Introduction: The Impella has emerged as a viable percutaneous ventricular assist device for cardiogenic shock. However, previous comparisons with the intra-aortic balloon pump (IABP) have shown conflicting evidence on safety and effectiveness, although these studies have their limitations. The aim of this project is to develop a comparative effectiveness study with more recent robust data to further elucidate the differences between Impella and IABP. We hypothesize that Impella use is associated with higher in-patient mortality and hospital resource utilization compared to IABP in a nationally representative population.

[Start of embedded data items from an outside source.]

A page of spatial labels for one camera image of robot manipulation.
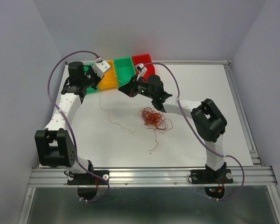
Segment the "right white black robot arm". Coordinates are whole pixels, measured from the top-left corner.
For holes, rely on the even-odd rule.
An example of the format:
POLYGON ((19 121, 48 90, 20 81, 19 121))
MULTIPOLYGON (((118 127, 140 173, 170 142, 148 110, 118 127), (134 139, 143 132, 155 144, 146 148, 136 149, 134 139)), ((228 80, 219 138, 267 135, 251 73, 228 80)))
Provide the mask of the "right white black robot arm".
POLYGON ((181 100, 164 90, 158 75, 151 75, 148 80, 133 76, 131 80, 118 88, 133 98, 140 94, 150 98, 154 108, 164 113, 182 115, 185 120, 192 119, 195 136, 206 148, 204 169, 192 169, 188 180, 192 184, 227 184, 232 183, 232 175, 227 169, 223 155, 223 134, 227 121, 211 99, 202 102, 181 100))

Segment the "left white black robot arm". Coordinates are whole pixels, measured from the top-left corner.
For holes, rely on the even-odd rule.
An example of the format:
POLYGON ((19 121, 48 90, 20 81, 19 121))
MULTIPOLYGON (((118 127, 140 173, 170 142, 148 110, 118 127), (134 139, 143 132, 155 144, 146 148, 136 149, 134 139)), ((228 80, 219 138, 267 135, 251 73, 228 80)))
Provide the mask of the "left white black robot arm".
POLYGON ((39 162, 42 166, 63 168, 85 184, 94 180, 93 165, 89 160, 77 155, 77 143, 72 136, 71 123, 83 103, 88 88, 96 89, 104 77, 106 69, 100 64, 88 65, 82 62, 68 64, 69 76, 60 94, 60 101, 50 120, 42 130, 35 133, 35 143, 39 162))

Methods: We performed a retrospective cohort study using the National Inpatient Sample (NIS) from 2016 to 2022, extracting adult patients with cardiogenic shock (International Classification of Diseases, Tenth Revision code R57.0). Treatment groups were assigned based on the intervention – either Impella or IABP. Patients who received both devices were excluded from analysis. Primary outcome was in-hospital mortality with secondary outcomes including acute kidney injury (AKI), dialysis requirement, stroke, and major bleeding requiring transfusion. Analysis controlled for confounding variables including demographics, hospital characteristics, and the Charlson and Elixhauser comorbidity indices.
Results: A total of 19,266 patients (9,633 Impella and 9,633 IABP) were included after matching. Compared to IABP, overall Impella was associated with significantly higher in-hospital mortality (45.0% vs 38.0%, OR 1.33, p< 0.0001), AKI (35.0% vs 28.0%, OR 1.38, p< 0.0001), and bleeding events (15.0% vs 13.0%, OR 1.18, p=0.0001). There was a small but statistically significant increase in dialysis use (12.0% vs 11.0%, OR 1.10, p=0.032). Stroke rates were equivalent between groups (5.0% each, OR 1.00, p=1.000). These results persisted across subgroups and sensitivity analyses.
Conclusions: In this recently updated nationally representative sample of cardiogenic shock patients, Impella was shown to have higher odds of in-hospital mortality and complications including AKI and bleeding. These findings emphasize the necessity for added caution when using percutaneous assist devices, and provide evidence for Impella performance in real-world critical care settings.